Whichever lines include the word "whole", copy them as they appear in the data.

# Task inputs
*** Block opens ***

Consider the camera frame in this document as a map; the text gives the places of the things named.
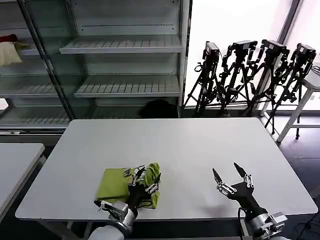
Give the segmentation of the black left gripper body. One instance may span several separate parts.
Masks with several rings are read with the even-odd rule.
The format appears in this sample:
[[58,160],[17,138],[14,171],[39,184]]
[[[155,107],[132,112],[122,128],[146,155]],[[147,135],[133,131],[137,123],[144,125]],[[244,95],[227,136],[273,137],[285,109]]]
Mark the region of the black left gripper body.
[[137,209],[140,207],[141,202],[151,199],[151,194],[146,191],[146,189],[146,186],[143,184],[132,184],[128,186],[129,195],[125,203],[130,209]]

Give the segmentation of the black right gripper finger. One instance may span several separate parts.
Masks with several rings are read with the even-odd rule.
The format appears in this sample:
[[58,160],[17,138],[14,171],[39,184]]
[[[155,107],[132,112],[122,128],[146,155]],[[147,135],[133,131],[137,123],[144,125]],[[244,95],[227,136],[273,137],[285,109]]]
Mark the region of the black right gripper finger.
[[241,166],[239,166],[236,162],[233,163],[235,169],[243,179],[243,182],[246,184],[247,188],[254,188],[253,177],[251,174],[248,174]]
[[213,176],[214,179],[217,183],[217,190],[222,193],[223,195],[233,195],[237,192],[237,189],[226,184],[220,177],[220,175],[218,174],[218,172],[212,168],[212,172],[213,172]]

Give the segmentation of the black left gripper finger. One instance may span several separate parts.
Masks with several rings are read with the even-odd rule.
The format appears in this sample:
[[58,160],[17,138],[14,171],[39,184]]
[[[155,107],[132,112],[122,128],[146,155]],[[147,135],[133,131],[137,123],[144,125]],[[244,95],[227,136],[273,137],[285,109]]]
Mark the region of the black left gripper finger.
[[160,180],[161,180],[161,173],[155,178],[154,183],[145,189],[145,192],[147,192],[148,194],[155,193],[159,189]]
[[129,186],[135,186],[137,184],[143,184],[145,180],[146,167],[138,166],[132,170],[131,180]]

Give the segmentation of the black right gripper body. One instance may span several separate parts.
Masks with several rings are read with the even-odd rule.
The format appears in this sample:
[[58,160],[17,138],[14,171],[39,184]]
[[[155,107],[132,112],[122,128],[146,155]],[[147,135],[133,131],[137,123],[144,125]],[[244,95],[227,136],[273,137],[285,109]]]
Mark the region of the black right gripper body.
[[229,193],[227,195],[229,199],[237,201],[243,209],[251,214],[263,214],[263,208],[260,207],[253,197],[253,187],[247,187],[245,182],[233,184],[231,187],[236,189],[236,191],[233,194]]

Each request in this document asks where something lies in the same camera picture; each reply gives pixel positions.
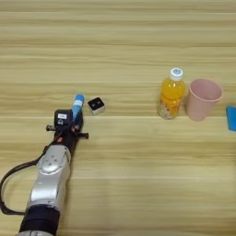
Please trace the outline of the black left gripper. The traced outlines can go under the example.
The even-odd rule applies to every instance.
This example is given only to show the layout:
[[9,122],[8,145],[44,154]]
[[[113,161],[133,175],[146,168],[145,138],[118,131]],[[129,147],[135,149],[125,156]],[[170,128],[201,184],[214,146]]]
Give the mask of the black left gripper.
[[70,151],[74,151],[77,142],[80,138],[89,138],[88,133],[82,132],[84,124],[82,108],[77,115],[77,124],[71,124],[70,126],[57,126],[48,124],[46,130],[48,132],[54,132],[53,144],[62,145],[67,147]]

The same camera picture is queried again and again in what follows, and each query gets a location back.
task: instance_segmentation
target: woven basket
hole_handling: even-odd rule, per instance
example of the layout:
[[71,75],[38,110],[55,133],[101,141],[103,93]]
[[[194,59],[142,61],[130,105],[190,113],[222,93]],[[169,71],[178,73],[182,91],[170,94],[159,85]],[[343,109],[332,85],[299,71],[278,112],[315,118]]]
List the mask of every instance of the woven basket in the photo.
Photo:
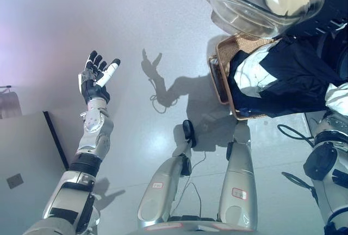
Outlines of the woven basket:
[[[227,81],[229,75],[229,62],[239,50],[243,50],[246,53],[252,53],[260,46],[269,44],[271,42],[273,42],[273,40],[259,39],[247,35],[231,36],[228,39],[216,45],[216,55],[210,57],[208,60],[210,74],[212,75],[217,97],[222,104],[229,104],[229,106],[231,107],[232,114],[237,118],[237,120],[242,121],[248,119],[262,118],[266,117],[266,115],[260,114],[253,116],[242,116],[240,112],[235,109],[233,97]],[[212,61],[214,60],[214,58],[217,59],[218,65],[212,65]],[[221,99],[221,92],[224,91],[227,94],[228,100]]]

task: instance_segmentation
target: gray wall
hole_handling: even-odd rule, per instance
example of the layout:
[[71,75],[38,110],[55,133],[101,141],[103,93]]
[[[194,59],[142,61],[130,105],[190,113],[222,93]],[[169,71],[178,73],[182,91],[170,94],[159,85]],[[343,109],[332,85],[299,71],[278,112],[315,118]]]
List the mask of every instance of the gray wall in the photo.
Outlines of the gray wall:
[[[1,234],[22,234],[40,220],[64,166],[43,113],[0,120]],[[24,183],[10,189],[7,178]]]

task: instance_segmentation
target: transparent helmet
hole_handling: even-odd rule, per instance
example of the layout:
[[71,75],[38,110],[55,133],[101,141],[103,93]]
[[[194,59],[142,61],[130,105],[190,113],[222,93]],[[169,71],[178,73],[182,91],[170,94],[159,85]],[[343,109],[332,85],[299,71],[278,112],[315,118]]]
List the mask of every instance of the transparent helmet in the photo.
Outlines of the transparent helmet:
[[259,38],[274,38],[315,16],[324,1],[210,0],[210,3],[225,25]]

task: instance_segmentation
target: tiled floor
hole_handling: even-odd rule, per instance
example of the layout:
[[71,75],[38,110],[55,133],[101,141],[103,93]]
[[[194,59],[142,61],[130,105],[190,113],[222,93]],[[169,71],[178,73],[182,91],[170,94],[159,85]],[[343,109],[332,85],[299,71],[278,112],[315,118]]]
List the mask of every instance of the tiled floor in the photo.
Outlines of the tiled floor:
[[[101,165],[97,192],[101,209],[99,235],[123,235],[136,229],[136,212],[147,182],[182,138],[180,124],[189,118],[199,145],[192,162],[207,159],[192,173],[202,197],[202,215],[216,217],[226,145],[235,120],[221,106],[208,75],[207,58],[226,36],[210,20],[206,0],[0,0],[3,84],[16,85],[24,114],[49,110],[68,160],[82,133],[79,113],[85,105],[77,73],[92,49],[107,60],[119,57],[120,69],[109,82],[109,112],[115,128],[111,149]],[[160,55],[158,73],[165,81],[164,107],[144,74],[145,55]],[[303,115],[251,120],[252,155],[257,182],[259,230],[262,234],[322,234],[324,223],[310,192],[287,181],[290,171],[306,181],[302,164],[310,149],[276,129],[288,124],[309,134]],[[179,184],[182,191],[185,179]],[[192,188],[177,214],[197,214]]]

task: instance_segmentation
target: small label
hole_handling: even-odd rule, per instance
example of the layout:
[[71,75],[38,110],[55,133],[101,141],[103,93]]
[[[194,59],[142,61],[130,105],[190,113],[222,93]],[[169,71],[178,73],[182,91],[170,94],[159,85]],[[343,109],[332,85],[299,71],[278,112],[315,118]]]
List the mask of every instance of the small label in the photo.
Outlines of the small label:
[[232,196],[239,198],[239,199],[242,199],[242,200],[246,200],[247,199],[247,192],[243,191],[241,189],[238,189],[238,188],[233,188],[232,189]]
[[21,174],[16,174],[15,176],[12,176],[7,179],[7,183],[10,187],[10,189],[16,188],[17,186],[21,185],[23,182]]
[[161,189],[161,188],[163,188],[163,182],[154,182],[152,184],[152,188],[153,189]]

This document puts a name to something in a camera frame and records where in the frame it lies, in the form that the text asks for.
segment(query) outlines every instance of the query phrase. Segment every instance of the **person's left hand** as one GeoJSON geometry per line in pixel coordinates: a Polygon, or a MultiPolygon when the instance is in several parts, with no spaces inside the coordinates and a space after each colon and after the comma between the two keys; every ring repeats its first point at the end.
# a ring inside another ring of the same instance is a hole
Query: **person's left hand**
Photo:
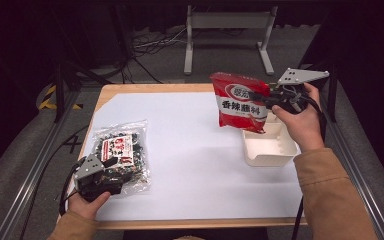
{"type": "Polygon", "coordinates": [[[75,193],[68,199],[68,210],[86,219],[95,220],[99,208],[108,201],[110,196],[111,193],[104,192],[95,201],[88,202],[79,193],[75,193]]]}

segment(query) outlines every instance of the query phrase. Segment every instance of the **red snack bag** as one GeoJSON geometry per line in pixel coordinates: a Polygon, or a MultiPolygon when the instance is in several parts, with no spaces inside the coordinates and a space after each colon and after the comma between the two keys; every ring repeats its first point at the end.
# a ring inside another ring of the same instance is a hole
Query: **red snack bag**
{"type": "Polygon", "coordinates": [[[219,124],[264,133],[268,110],[263,102],[249,99],[248,92],[270,95],[270,88],[261,80],[231,73],[210,76],[219,108],[219,124]]]}

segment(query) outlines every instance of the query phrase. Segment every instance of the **white plastic container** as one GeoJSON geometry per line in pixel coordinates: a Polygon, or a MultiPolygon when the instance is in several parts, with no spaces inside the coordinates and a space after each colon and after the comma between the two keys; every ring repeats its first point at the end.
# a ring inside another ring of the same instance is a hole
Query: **white plastic container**
{"type": "Polygon", "coordinates": [[[282,167],[300,153],[286,125],[269,112],[264,134],[242,131],[246,162],[254,167],[282,167]]]}

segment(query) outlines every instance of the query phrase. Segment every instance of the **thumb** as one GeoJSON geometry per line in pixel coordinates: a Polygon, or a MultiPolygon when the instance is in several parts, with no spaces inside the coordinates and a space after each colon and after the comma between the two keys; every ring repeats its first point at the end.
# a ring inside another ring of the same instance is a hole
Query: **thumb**
{"type": "Polygon", "coordinates": [[[94,209],[98,210],[104,203],[108,201],[110,198],[111,193],[110,192],[104,192],[99,197],[97,197],[93,202],[90,203],[90,206],[92,206],[94,209]]]}
{"type": "Polygon", "coordinates": [[[274,105],[272,107],[272,111],[280,120],[282,120],[282,122],[284,122],[286,125],[288,124],[288,120],[291,119],[291,113],[279,107],[278,105],[274,105]]]}

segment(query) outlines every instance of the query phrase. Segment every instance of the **hand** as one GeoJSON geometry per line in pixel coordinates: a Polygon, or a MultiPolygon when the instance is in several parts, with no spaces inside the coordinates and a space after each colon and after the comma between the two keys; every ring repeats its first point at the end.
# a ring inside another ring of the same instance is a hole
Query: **hand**
{"type": "MultiPolygon", "coordinates": [[[[319,91],[314,86],[304,83],[308,96],[320,106],[319,91]]],[[[320,133],[319,116],[310,104],[299,114],[291,114],[279,106],[272,107],[273,113],[285,123],[289,135],[299,145],[301,152],[324,148],[320,133]]]]}
{"type": "Polygon", "coordinates": [[[86,219],[95,220],[99,208],[107,202],[110,196],[111,193],[104,192],[90,203],[83,199],[79,193],[75,193],[68,199],[68,209],[86,219]]]}

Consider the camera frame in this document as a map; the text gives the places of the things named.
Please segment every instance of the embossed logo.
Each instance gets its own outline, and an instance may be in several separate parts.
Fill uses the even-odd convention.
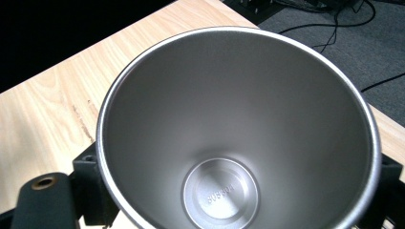
[[[228,186],[224,187],[222,190],[215,192],[207,197],[208,203],[213,203],[215,201],[218,201],[220,198],[225,198],[227,195],[230,194],[230,192],[234,191],[235,188],[232,186],[232,184],[229,184]]]

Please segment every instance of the metal surface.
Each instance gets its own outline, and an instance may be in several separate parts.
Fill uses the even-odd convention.
[[[188,216],[200,228],[245,228],[259,205],[251,174],[227,158],[197,165],[187,176],[182,197]]]
[[[137,57],[107,93],[96,144],[110,193],[143,228],[195,227],[181,193],[212,158],[254,177],[251,228],[348,228],[380,170],[373,116],[349,79],[302,44],[246,28],[187,32]]]

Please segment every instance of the black wire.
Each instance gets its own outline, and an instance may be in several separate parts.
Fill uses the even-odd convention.
[[[353,12],[358,13],[360,11],[361,7],[363,7],[363,4],[364,4],[364,0],[361,2],[360,6],[358,7],[357,10],[355,10],[354,7],[352,7]]]
[[[337,20],[337,17],[338,17],[338,15],[339,15],[339,13],[342,11],[342,9],[340,9],[340,10],[334,15],[334,17],[333,17],[333,19],[334,19],[334,31],[333,31],[333,33],[331,34],[331,37],[329,38],[328,42],[327,42],[325,45],[312,46],[312,48],[324,47],[324,48],[322,49],[322,51],[320,51],[320,53],[322,53],[322,52],[325,50],[325,48],[326,48],[327,46],[331,46],[331,45],[334,45],[334,44],[336,43],[336,39],[337,39],[337,27],[339,26],[339,22],[338,22],[338,20]]]
[[[366,87],[366,88],[362,89],[361,92],[364,93],[364,92],[366,92],[367,90],[369,90],[369,89],[371,89],[371,88],[375,88],[376,86],[381,85],[381,84],[383,84],[383,83],[387,83],[387,82],[390,82],[390,81],[392,81],[392,80],[398,79],[398,78],[400,78],[400,77],[402,77],[402,76],[404,76],[404,75],[405,75],[405,73],[401,73],[401,74],[399,74],[399,75],[390,77],[390,78],[388,78],[388,79],[381,80],[381,81],[379,81],[379,82],[376,82],[376,83],[370,85],[369,87]]]
[[[369,0],[364,0],[364,2],[370,6],[370,8],[373,11],[372,16],[367,20],[364,21],[362,23],[358,23],[358,24],[349,24],[349,25],[338,25],[338,27],[343,27],[343,28],[347,28],[347,27],[358,27],[358,26],[363,26],[366,25],[367,23],[373,21],[373,19],[375,18],[375,7],[374,5],[369,1]],[[293,30],[297,30],[297,29],[301,29],[301,28],[306,28],[306,27],[334,27],[334,24],[307,24],[307,25],[302,25],[302,26],[297,26],[297,27],[292,27],[283,31],[279,31],[279,34],[283,34],[286,33],[288,31],[293,31]]]

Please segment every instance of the black bracket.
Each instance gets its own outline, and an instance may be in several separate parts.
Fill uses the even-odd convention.
[[[86,225],[111,226],[119,209],[98,170],[96,145],[79,155],[73,165],[69,176],[51,173],[27,182],[17,206],[0,215],[0,228],[77,229],[81,217]]]
[[[399,180],[402,165],[383,155],[381,175],[372,204],[358,228],[385,228],[388,221],[395,229],[405,228],[405,184]]]

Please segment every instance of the wooden table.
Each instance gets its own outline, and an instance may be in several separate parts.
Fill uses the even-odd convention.
[[[218,0],[180,0],[0,94],[0,213],[31,178],[72,172],[72,160],[95,141],[107,90],[132,59],[175,34],[216,26],[255,27]],[[405,129],[373,112],[383,152],[405,164]],[[113,228],[130,225],[120,214]]]

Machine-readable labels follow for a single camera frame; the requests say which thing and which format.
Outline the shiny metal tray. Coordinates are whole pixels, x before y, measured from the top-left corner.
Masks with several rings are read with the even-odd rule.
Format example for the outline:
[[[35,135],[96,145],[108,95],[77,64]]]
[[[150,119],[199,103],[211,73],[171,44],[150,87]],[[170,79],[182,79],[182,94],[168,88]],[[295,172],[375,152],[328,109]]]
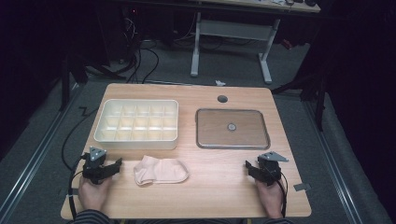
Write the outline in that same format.
[[[196,145],[200,148],[265,150],[271,146],[258,110],[201,108],[195,121]],[[236,125],[235,131],[228,130],[229,123]]]

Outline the person's left hand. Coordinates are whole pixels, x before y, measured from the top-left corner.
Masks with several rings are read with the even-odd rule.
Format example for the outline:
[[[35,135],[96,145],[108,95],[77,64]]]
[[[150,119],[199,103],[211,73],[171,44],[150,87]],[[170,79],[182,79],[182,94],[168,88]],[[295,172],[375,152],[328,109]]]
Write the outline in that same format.
[[[78,186],[78,199],[82,207],[102,211],[110,185],[110,178],[105,179],[100,185],[95,185],[90,179],[82,177]]]

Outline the cream compartment organizer box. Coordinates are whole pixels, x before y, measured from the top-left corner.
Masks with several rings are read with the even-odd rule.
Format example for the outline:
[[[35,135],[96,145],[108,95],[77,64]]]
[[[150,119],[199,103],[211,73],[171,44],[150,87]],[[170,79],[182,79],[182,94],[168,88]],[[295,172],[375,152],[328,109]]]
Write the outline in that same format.
[[[110,99],[93,139],[105,149],[174,149],[178,138],[176,100]]]

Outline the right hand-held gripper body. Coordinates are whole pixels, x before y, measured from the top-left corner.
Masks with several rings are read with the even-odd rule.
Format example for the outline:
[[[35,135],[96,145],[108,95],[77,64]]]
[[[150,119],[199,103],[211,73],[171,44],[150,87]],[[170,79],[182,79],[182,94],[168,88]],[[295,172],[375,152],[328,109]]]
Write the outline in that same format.
[[[266,183],[269,186],[273,185],[277,180],[281,178],[282,172],[279,164],[281,162],[288,161],[289,160],[287,158],[274,151],[261,154],[258,157],[258,180]]]

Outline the metal floor rail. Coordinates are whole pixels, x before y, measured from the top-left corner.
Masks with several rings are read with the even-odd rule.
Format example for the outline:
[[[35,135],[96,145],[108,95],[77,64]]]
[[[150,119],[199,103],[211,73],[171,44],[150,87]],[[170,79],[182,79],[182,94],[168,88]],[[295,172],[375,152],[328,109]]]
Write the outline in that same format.
[[[82,91],[73,84],[70,102],[64,110],[55,103],[61,102],[62,90],[56,87],[46,102],[33,114],[26,129],[0,162],[0,224],[7,224],[27,190],[38,168],[47,155],[52,139],[58,132],[70,105]]]
[[[343,178],[340,169],[336,163],[336,160],[332,154],[330,145],[326,139],[326,136],[323,131],[318,128],[316,124],[316,120],[314,118],[315,112],[314,107],[307,102],[302,102],[304,107],[304,111],[309,117],[310,123],[312,124],[316,136],[320,143],[320,148],[323,151],[325,164],[328,169],[328,173],[332,179],[333,185],[337,192],[338,198],[346,212],[347,219],[349,220],[350,224],[361,224],[362,219],[361,215],[357,209],[357,206],[353,200],[351,192],[347,186],[345,179]]]

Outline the white-framed wooden desk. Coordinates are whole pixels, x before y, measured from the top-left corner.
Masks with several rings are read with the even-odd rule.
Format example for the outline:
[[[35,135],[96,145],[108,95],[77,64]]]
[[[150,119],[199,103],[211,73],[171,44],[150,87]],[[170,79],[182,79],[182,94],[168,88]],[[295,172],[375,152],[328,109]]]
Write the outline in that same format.
[[[202,7],[204,4],[219,4],[220,6],[248,7],[249,9],[269,9],[272,12],[297,12],[297,13],[319,13],[321,8],[316,4],[309,7],[304,0],[196,0]],[[269,24],[252,24],[236,21],[220,21],[215,19],[203,19],[202,14],[195,14],[195,38],[194,50],[191,58],[191,76],[199,74],[200,62],[200,39],[203,35],[230,37],[246,40],[264,41],[266,46],[263,52],[258,54],[262,69],[262,76],[266,84],[272,83],[272,77],[268,68],[267,57],[273,45],[276,33],[281,22],[275,18]]]

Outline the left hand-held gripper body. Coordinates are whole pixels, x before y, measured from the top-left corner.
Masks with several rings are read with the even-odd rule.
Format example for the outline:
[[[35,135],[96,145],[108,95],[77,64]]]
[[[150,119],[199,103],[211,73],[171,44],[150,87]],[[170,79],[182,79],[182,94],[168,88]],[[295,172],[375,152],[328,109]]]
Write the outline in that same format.
[[[85,152],[82,156],[85,161],[83,165],[82,175],[89,179],[94,185],[100,185],[106,178],[106,150],[90,147],[89,152]]]

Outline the person's right hand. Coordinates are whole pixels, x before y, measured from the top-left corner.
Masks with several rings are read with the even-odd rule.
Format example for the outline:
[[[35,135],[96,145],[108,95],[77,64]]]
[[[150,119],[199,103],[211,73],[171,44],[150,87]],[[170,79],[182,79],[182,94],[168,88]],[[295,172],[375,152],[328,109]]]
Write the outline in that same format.
[[[278,184],[268,186],[256,181],[259,198],[266,215],[269,218],[282,218],[283,193]]]

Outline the black metal stand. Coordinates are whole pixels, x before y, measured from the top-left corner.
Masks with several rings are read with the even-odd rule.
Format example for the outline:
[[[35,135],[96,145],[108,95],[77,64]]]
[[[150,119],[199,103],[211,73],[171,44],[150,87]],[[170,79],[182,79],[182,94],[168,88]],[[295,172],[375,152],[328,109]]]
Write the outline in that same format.
[[[302,101],[315,101],[314,121],[317,128],[322,132],[322,117],[325,109],[326,76],[312,74],[297,78],[292,82],[271,90],[272,94],[280,94],[286,90],[301,89],[300,99]]]
[[[92,60],[89,60],[86,57],[78,54],[67,54],[65,58],[62,60],[62,103],[60,110],[65,111],[69,102],[70,102],[70,77],[72,76],[77,84],[86,84],[88,82],[88,76],[85,72],[86,66],[91,66],[94,69],[98,70],[106,77],[111,77],[114,79],[123,79],[123,77],[117,75],[115,72],[112,72],[106,68],[104,68],[99,63],[96,63]]]

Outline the pale pink sock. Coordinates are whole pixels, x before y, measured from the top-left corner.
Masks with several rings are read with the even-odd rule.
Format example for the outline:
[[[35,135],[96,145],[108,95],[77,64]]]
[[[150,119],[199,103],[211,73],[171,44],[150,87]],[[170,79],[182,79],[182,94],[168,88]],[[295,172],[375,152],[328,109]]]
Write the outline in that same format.
[[[176,159],[157,159],[144,156],[134,167],[134,180],[138,186],[147,184],[176,184],[190,176],[187,166]]]

*** Block closes ***

# Response to this task
Outline the shiny metal tray. Coordinates are whole pixels, x before y, measured from the top-left corner.
Outline the person's left hand. Coordinates are whole pixels, x before y, measured from the top-left corner.
Outline the cream compartment organizer box. Coordinates are whole pixels, x before y, measured from the top-left corner.
Outline the right hand-held gripper body. Coordinates are whole pixels, x before y, measured from the top-left corner.
Outline the metal floor rail. Coordinates are whole pixels, x before y, measured from the top-left corner.
Outline the white-framed wooden desk. Coordinates are whole pixels, x before y, measured from the top-left corner.
Outline the left hand-held gripper body. Coordinates are whole pixels, x before y, measured from the top-left corner.
Outline the person's right hand. Coordinates are whole pixels, x before y, measured from the top-left corner.
Outline the black metal stand. Coordinates are whole pixels, x before y, measured from the top-left corner.
Outline the pale pink sock. Coordinates are whole pixels, x before y, measured from the top-left corner.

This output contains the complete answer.